A Conscious Fashion Blogger’s Complete Guide to Ethical and Sustainable Clothing

If you’re here, I want to congratulate you. Well done. Seriously. You’ve made a beautiful first step to reapproaching what you wear in a way that’s better for other humans and our blue-green earth.

Thank you so much.

If you’re still wondering what on earth is so important about this blog post, then let me explain very quickly.


Molly, What on Earth is Conscious Clothing?

You might already know that out of the many things I identify as, a conscious fashion blogger is one of them (a very big, important one of them).

So, I’m using the term ‘conscious’ clothing to cover an array of clothing terms, including ethical + sustainable.

Conscious Fashion Collective by the incredible Kamea Chayne describes conscious fashion as, “an invitation for you to participate in any type of fashion acting as a vehicle for positive change, stressing critical thinking and thoughtful purchases while parting ways with the impulsiveness encouraged by fast fashion”.

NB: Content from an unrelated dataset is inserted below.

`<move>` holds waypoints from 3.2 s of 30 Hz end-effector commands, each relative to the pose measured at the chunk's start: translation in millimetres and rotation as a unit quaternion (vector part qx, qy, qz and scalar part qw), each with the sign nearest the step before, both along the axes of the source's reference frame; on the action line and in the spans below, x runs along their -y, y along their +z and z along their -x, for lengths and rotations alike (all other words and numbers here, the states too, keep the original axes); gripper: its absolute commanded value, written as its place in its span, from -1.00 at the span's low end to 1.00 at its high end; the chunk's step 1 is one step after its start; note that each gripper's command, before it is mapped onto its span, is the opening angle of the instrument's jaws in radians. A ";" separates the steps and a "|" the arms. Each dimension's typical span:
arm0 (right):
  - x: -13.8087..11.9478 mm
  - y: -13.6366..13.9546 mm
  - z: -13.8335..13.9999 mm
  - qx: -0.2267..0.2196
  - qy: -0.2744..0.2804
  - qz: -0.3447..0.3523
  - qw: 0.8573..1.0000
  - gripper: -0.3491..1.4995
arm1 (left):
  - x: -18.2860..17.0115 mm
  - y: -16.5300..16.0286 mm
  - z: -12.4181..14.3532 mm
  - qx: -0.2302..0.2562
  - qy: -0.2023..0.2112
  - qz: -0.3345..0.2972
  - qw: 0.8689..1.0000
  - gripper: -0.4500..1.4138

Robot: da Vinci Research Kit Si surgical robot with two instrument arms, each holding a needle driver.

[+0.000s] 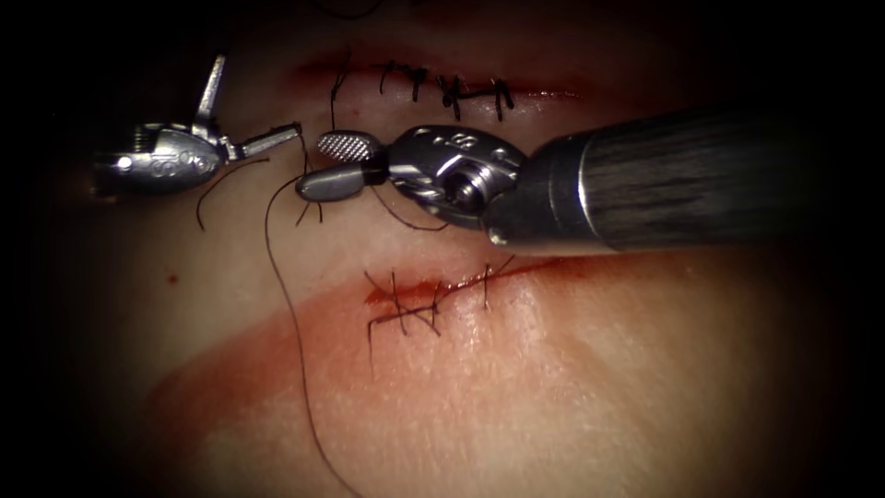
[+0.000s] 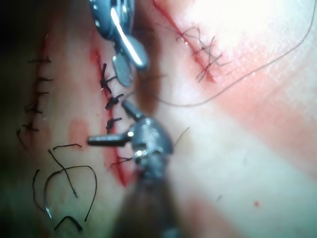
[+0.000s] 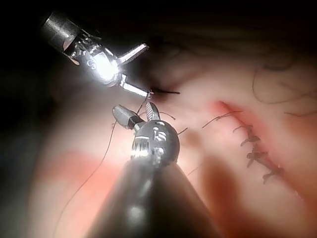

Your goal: Wound Closure

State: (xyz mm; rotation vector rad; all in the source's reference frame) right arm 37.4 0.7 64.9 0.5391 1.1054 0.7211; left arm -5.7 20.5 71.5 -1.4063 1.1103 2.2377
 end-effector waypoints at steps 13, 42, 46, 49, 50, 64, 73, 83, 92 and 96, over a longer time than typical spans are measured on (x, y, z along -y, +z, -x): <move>0.2 0.5 -1.1 0.004 -0.002 0.002 1.000 -1.00 | 0.7 0.0 0.6 0.001 0.002 0.001 1.000 0.58; -0.4 0.2 0.3 0.033 0.006 0.047 0.998 -1.00 | 1.3 -0.7 0.2 0.000 0.004 0.000 1.000 0.60; -0.9 -0.3 2.1 0.035 0.011 0.050 0.998 -1.00 | 2.0 -0.6 -0.2 -0.002 0.007 0.004 1.000 0.60; -0.9 -0.3 3.8 0.040 0.013 0.054 0.998 -1.00 | 2.7 -0.4 -1.1 -0.001 0.012 0.007 1.000 0.60; -0.7 -0.3 4.8 0.043 0.012 0.055 0.997 -1.00 | 2.9 -0.3 -1.6 -0.001 0.011 0.007 1.000 0.60; 6.3 3.8 30.5 0.224 -0.021 0.052 0.973 -1.00 | 3.6 -0.2 -3.0 -0.005 0.010 0.006 1.000 0.60; 11.5 8.7 43.0 0.316 -0.005 0.052 0.947 -1.00 | 4.3 0.2 -2.6 -0.008 0.007 0.009 1.000 0.58; 14.9 12.3 39.4 0.375 -0.072 0.122 0.916 0.82 | 5.2 0.5 -2.8 -0.010 0.007 0.013 1.000 0.58; 17.9 10.7 35.7 0.388 -0.122 0.168 0.898 0.96 | 5.9 0.7 -3.1 -0.008 0.006 0.015 1.000 0.58; 19.2 7.9 36.0 0.401 -0.133 0.153 0.894 0.96 | 6.3 0.7 -3.9 -0.009 0.006 0.014 1.000 0.58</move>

Conscious fashion is marked by greater awareness and is the gateway to more sustainable, ethical, slow, and transparent fashion. Importantly, I also see conscious fashion as a valuable concept to cherish along your journey towards a more responsible wardrobe.

For your reference, here are some responsible fashion terms and a description of what they’ve come to mean to me over the years:

Conscious Fashion Terms

Why Conscious Clothing Matters

In the scheme of things, our awareness about the necessity to participate in fashion as a vehicle for change is relatively new. This is mostly because, as near as, let’s say, 60 years ago and prior, fashion wasn’t doing too much harm. Over the past few decades, however, the industry has really spiralled out of control.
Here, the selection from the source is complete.